→ **Work to be completed**
Below are records; please write out exactly the lines from the first line through the line containing "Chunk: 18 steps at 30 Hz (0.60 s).", with no pictures.

[Stored records]
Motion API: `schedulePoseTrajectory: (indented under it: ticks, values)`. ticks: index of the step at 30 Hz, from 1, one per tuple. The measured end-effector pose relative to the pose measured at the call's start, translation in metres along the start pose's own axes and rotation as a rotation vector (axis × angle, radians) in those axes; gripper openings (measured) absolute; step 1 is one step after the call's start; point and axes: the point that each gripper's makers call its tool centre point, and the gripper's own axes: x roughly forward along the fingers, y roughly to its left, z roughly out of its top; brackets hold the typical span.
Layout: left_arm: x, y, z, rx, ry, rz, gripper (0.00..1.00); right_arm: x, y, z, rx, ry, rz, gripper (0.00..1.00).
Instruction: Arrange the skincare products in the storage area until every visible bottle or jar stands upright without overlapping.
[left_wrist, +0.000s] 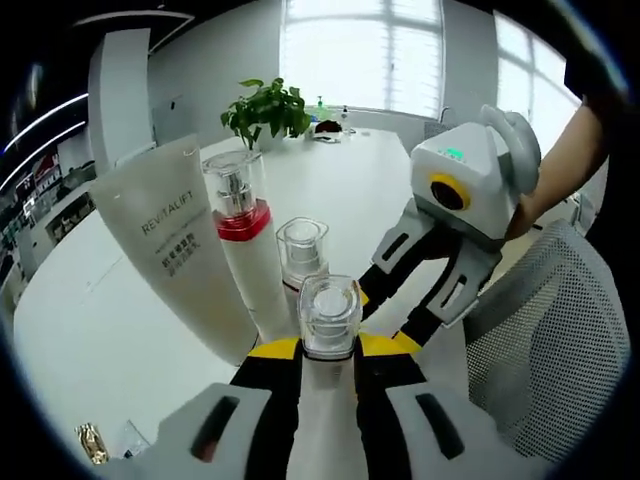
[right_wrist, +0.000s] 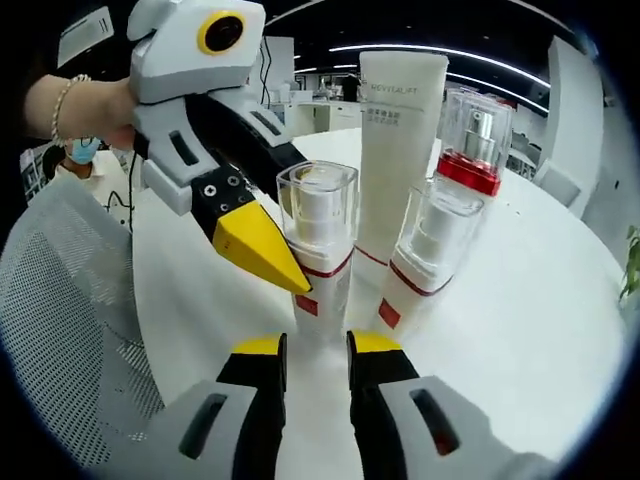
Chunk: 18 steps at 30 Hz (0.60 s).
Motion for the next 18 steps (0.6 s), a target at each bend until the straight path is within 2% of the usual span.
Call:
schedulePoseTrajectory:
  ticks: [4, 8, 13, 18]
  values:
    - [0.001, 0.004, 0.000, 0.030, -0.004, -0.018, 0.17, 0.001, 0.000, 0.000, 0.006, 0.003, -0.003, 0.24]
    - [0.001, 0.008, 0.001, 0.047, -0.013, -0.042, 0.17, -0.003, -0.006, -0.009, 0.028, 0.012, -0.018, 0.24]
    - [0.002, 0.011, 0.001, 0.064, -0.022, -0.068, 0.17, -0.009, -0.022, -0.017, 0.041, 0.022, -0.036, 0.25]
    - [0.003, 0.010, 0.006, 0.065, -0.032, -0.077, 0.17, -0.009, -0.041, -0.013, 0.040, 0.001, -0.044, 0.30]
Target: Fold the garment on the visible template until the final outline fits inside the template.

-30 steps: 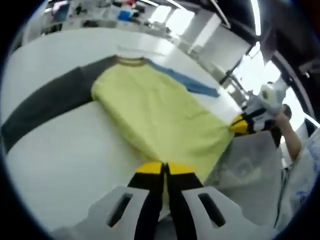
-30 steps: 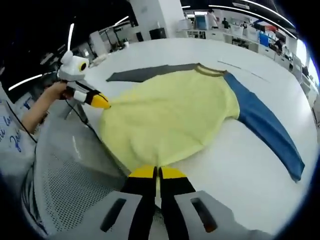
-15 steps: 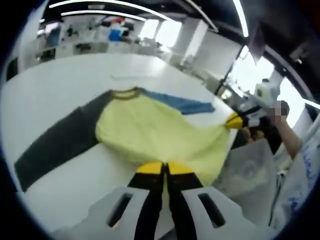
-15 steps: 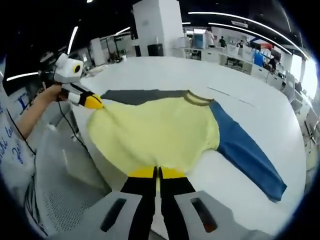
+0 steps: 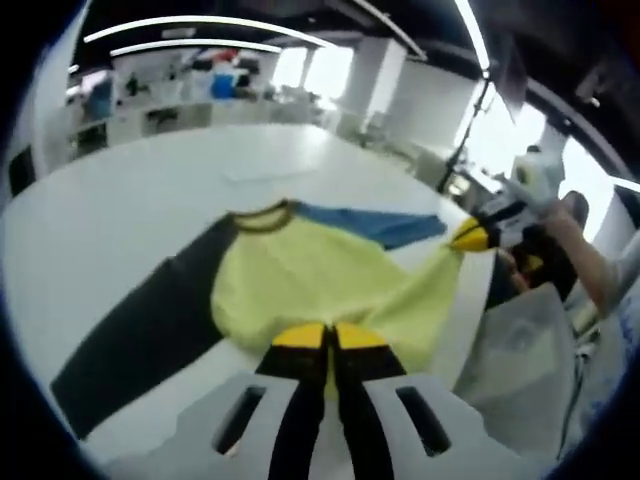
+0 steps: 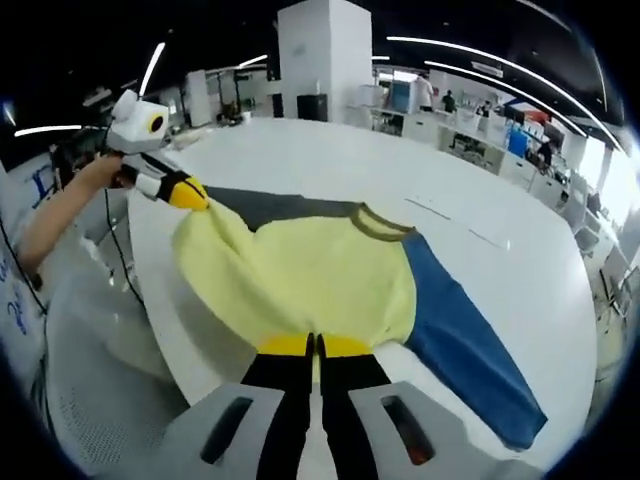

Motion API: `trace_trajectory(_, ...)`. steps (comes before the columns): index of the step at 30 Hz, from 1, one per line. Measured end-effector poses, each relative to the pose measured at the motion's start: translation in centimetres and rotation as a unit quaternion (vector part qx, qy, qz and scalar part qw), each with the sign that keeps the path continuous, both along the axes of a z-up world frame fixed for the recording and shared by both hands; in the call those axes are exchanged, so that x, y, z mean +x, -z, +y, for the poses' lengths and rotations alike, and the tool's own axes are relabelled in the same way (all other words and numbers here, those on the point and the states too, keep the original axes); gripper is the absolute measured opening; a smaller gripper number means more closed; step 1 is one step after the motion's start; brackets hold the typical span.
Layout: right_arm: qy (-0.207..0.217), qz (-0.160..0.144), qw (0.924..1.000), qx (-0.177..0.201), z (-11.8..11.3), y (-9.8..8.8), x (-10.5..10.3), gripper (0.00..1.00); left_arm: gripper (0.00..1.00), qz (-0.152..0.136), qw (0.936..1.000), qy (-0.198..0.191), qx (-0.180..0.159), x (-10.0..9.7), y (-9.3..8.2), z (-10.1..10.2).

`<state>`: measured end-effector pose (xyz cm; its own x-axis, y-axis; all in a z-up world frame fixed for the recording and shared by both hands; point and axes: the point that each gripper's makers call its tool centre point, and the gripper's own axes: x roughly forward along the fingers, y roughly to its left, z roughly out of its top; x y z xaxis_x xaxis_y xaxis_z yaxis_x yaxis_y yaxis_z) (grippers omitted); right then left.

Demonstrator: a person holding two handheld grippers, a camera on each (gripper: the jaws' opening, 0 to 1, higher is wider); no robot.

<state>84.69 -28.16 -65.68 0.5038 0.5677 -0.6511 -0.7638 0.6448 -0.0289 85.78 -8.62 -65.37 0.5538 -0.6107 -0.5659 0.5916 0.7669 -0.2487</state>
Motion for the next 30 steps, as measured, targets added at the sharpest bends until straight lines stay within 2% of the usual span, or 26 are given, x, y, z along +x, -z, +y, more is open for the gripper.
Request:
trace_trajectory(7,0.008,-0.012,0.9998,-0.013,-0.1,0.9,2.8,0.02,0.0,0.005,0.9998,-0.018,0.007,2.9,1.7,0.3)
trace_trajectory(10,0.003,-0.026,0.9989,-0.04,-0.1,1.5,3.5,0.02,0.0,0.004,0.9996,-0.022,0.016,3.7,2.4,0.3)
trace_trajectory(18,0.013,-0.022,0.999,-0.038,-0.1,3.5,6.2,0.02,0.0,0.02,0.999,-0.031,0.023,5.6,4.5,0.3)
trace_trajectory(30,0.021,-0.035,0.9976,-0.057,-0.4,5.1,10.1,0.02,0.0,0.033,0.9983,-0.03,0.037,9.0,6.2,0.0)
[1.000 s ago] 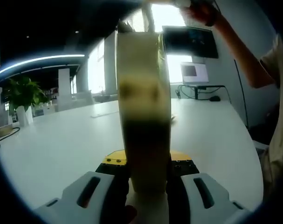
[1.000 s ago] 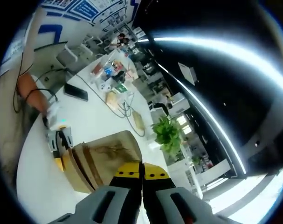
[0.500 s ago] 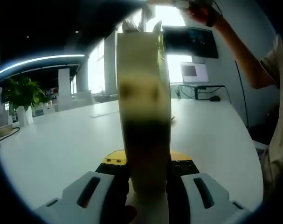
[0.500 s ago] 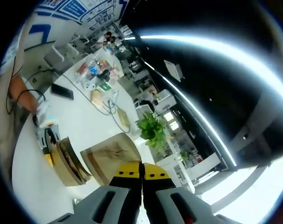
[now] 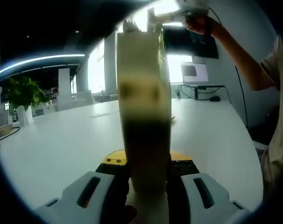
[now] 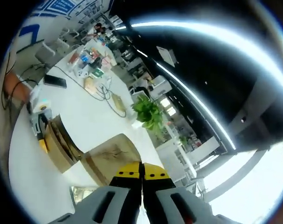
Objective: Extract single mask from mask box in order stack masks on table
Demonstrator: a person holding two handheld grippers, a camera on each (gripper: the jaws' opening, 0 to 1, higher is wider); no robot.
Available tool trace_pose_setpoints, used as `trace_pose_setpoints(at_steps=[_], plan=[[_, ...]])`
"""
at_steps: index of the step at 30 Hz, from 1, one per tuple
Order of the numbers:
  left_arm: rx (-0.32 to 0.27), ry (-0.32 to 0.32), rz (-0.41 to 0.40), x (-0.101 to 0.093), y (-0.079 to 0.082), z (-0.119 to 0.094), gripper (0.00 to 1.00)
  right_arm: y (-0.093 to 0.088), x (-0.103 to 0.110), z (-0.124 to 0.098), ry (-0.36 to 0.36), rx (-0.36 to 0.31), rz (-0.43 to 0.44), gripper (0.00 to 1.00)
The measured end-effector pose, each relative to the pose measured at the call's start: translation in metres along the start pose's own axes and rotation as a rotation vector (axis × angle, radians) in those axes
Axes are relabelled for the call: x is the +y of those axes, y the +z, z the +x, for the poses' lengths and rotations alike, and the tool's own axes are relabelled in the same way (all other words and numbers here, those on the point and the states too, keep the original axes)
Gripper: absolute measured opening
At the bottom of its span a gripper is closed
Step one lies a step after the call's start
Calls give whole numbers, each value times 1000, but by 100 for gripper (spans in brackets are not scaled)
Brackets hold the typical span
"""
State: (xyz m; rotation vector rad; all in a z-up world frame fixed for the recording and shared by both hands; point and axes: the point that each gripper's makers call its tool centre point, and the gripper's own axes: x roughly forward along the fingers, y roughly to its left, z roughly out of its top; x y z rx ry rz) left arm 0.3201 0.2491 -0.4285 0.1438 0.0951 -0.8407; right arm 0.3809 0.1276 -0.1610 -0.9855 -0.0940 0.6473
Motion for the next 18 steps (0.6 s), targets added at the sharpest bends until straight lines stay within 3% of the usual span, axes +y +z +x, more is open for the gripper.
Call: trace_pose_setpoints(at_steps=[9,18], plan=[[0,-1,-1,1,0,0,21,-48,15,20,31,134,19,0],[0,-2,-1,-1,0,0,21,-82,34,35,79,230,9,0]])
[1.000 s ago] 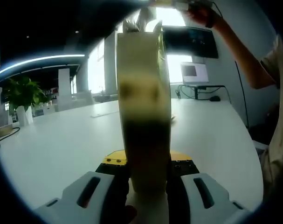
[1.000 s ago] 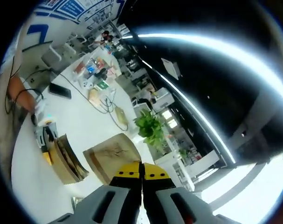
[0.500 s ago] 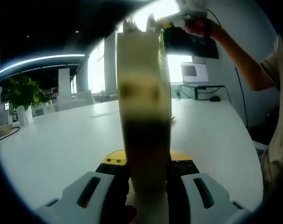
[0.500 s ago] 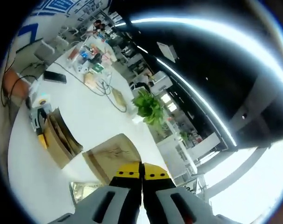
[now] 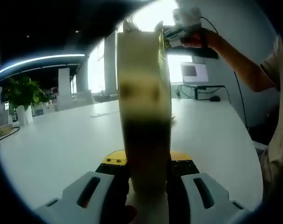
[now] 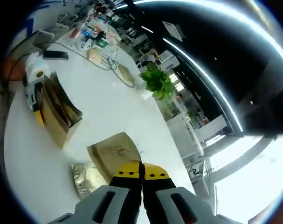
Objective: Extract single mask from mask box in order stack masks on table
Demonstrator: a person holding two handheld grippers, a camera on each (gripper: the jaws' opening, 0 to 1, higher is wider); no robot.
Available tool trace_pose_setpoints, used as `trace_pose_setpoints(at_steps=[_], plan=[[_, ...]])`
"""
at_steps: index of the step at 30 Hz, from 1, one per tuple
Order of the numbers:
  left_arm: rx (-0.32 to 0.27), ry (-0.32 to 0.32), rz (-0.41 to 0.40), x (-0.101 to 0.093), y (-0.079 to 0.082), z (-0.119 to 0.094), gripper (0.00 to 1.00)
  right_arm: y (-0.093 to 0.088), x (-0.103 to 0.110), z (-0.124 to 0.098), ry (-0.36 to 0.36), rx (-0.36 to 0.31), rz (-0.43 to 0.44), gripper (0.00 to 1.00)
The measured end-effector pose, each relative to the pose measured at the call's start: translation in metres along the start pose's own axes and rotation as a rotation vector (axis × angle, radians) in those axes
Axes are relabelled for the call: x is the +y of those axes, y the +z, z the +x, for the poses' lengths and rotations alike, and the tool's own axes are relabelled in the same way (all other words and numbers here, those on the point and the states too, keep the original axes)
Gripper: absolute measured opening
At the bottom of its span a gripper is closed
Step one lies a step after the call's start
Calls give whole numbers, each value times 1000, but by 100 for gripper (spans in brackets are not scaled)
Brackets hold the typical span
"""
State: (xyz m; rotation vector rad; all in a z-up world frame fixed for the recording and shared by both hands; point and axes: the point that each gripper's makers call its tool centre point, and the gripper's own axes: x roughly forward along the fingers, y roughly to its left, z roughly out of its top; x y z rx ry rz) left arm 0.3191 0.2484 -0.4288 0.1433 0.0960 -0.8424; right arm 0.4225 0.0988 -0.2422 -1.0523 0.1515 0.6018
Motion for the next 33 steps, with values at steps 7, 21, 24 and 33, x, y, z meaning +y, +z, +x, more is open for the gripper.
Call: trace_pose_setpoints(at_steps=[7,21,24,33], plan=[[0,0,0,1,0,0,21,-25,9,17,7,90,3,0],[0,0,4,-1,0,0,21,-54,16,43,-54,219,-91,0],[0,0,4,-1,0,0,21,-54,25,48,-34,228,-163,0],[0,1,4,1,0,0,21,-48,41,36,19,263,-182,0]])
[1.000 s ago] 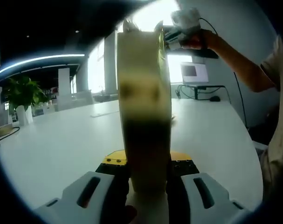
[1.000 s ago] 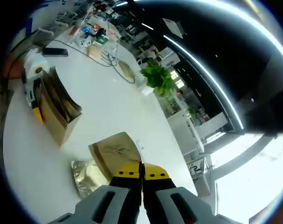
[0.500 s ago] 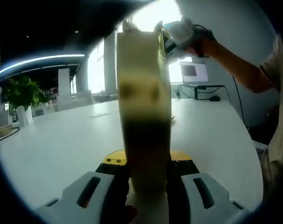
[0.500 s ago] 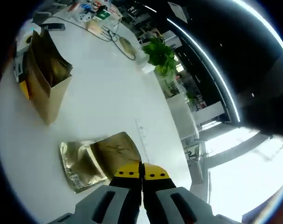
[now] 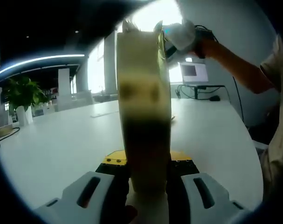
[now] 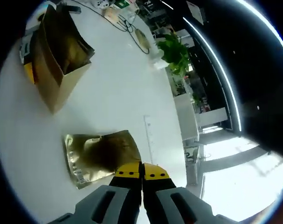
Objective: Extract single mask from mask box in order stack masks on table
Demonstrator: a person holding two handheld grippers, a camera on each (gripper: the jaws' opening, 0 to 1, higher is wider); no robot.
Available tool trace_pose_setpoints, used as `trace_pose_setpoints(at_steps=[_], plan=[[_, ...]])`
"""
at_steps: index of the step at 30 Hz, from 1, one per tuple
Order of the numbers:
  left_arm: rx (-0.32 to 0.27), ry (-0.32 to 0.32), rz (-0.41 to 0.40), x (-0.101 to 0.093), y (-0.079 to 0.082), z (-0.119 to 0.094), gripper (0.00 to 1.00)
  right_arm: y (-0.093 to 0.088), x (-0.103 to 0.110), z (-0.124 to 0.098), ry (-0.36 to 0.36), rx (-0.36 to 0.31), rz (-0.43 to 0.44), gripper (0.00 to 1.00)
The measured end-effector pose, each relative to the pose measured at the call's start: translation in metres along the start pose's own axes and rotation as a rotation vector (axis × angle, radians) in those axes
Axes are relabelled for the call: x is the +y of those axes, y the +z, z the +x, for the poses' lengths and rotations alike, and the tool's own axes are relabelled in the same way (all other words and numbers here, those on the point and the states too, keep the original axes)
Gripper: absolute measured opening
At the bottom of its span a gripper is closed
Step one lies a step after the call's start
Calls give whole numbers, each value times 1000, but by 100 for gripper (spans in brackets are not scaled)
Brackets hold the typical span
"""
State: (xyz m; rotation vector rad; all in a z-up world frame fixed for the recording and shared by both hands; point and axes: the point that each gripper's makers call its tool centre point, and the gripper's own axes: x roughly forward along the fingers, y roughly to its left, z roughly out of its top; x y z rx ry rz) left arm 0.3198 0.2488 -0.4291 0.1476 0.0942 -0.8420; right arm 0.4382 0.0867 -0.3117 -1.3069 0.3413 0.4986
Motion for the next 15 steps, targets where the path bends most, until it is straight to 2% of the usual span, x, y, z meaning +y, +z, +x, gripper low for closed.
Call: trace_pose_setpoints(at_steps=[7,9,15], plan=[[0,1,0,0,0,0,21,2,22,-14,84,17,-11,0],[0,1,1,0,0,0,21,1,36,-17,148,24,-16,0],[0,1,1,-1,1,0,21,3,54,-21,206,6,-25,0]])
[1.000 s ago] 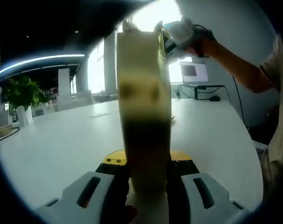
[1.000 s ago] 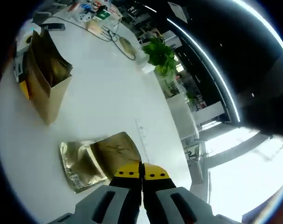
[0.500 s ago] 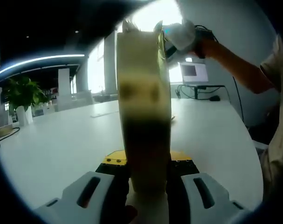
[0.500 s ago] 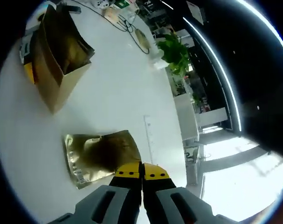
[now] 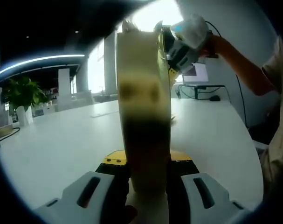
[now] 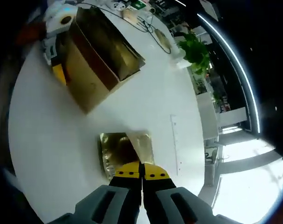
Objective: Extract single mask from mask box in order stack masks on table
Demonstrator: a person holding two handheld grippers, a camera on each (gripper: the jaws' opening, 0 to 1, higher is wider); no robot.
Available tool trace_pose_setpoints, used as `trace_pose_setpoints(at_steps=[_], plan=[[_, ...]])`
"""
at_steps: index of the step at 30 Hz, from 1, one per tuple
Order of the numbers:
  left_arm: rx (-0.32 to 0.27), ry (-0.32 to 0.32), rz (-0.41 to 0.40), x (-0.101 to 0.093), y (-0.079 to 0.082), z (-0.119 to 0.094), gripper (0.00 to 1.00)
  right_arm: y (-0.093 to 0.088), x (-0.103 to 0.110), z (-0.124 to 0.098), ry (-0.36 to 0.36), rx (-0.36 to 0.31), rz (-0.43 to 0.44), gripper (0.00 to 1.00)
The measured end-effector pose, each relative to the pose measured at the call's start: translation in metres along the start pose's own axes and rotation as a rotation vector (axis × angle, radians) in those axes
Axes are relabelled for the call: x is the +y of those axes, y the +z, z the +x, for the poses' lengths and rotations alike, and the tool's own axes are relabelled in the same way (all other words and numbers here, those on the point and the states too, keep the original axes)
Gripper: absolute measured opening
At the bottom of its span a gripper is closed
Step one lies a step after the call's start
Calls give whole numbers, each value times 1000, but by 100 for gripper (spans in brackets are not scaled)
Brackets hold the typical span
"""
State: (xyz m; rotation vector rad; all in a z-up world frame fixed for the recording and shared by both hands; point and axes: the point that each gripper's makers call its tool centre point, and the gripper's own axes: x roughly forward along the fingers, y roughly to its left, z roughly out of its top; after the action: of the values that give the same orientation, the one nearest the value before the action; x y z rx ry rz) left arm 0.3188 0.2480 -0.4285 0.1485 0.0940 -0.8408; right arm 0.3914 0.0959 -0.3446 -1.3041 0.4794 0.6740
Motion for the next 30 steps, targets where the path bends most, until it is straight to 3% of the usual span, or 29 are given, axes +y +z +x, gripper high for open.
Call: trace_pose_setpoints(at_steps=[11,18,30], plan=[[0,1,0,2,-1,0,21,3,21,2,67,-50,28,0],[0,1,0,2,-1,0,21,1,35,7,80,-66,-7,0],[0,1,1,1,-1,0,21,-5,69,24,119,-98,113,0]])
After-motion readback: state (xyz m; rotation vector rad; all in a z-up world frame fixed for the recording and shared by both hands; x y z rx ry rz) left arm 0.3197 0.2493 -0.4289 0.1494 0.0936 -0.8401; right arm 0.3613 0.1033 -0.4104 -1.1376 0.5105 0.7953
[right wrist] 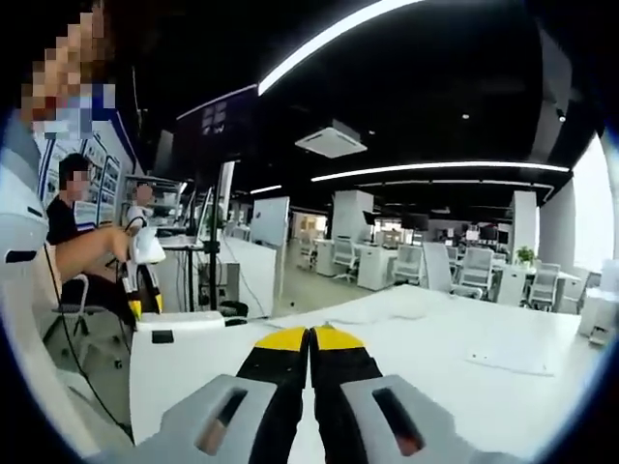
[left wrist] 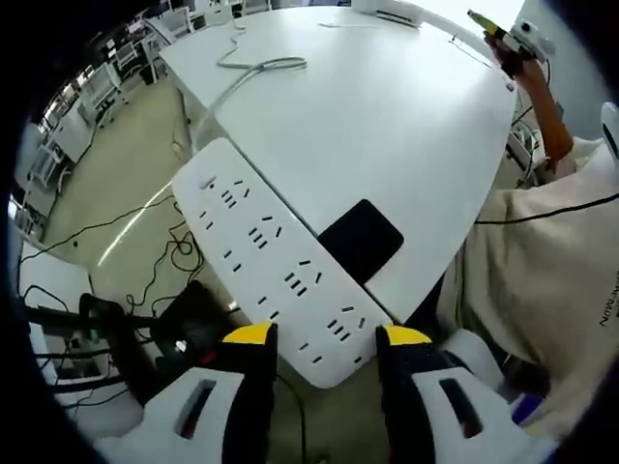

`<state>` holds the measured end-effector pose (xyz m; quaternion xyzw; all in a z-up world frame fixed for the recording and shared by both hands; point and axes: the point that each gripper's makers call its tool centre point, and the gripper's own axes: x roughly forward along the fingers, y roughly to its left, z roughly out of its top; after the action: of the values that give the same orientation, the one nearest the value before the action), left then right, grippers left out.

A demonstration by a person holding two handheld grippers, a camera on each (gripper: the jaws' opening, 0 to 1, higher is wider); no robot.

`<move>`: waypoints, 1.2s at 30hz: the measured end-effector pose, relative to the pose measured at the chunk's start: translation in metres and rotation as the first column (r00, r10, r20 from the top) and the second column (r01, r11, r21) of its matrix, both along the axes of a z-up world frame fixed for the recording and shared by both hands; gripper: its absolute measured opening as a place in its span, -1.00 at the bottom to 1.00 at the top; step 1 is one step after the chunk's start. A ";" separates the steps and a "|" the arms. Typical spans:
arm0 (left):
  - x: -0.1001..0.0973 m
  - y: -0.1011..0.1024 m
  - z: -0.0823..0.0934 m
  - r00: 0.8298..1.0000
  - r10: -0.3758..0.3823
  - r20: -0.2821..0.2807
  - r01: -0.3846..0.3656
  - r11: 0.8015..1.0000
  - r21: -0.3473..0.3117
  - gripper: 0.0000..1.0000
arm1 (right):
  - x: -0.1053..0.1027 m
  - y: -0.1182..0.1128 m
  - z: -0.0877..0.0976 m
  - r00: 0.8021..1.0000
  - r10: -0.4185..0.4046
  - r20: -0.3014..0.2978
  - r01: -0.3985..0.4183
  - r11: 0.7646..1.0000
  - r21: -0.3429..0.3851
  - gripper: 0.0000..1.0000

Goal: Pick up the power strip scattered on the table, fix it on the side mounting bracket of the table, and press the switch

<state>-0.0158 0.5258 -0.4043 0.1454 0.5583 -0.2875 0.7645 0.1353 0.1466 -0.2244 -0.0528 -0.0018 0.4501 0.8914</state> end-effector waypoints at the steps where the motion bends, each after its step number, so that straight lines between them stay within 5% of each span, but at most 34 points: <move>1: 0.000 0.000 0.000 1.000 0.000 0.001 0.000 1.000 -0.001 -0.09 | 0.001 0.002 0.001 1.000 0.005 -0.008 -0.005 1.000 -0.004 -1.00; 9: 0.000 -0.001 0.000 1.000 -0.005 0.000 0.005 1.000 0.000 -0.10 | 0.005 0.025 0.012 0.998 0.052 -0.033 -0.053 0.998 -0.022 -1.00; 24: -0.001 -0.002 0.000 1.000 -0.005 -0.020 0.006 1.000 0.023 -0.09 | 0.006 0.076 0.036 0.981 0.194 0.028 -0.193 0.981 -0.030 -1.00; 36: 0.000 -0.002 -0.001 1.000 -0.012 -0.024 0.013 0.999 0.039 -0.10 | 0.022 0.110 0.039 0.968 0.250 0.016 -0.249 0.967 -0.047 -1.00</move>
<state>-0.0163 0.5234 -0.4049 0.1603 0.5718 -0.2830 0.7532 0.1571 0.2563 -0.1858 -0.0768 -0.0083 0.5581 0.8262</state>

→ **Output below**
Motion API: `schedulePoseTrajectory: (indented under it: ticks, values)`. ticks: index of the step at 30 Hz, from 1, one per tuple. The measured end-effector pose relative to the pose measured at the call's start, translation in metres along the start pose's own axes and rotation as a rotation vector (axis × angle, radians) in those axes; gripper openings (measured) absolute; step 1 is one step after the call's start; point and axes: the point that each gripper's makers call its tool centre point, and the gripper's own axes: x roughly forward along the fingers, y roughly to its left, z roughly out of its top; brackets hold the typical span.
Layout: left_arm: x, y, z, rx, ry, rz, gripper (0.00..1.00); right_arm: x, y, z, rx, ry, rz, gripper (0.00..1.00).
Instruction: Arrange the skincare products in the storage area until every visible bottle or jar stands upright without overlapping.
[left_wrist, +0.000s] 
[right_wrist, +0.000s] 
Chunk: 18 steps at 30 Hz (0.60 s).

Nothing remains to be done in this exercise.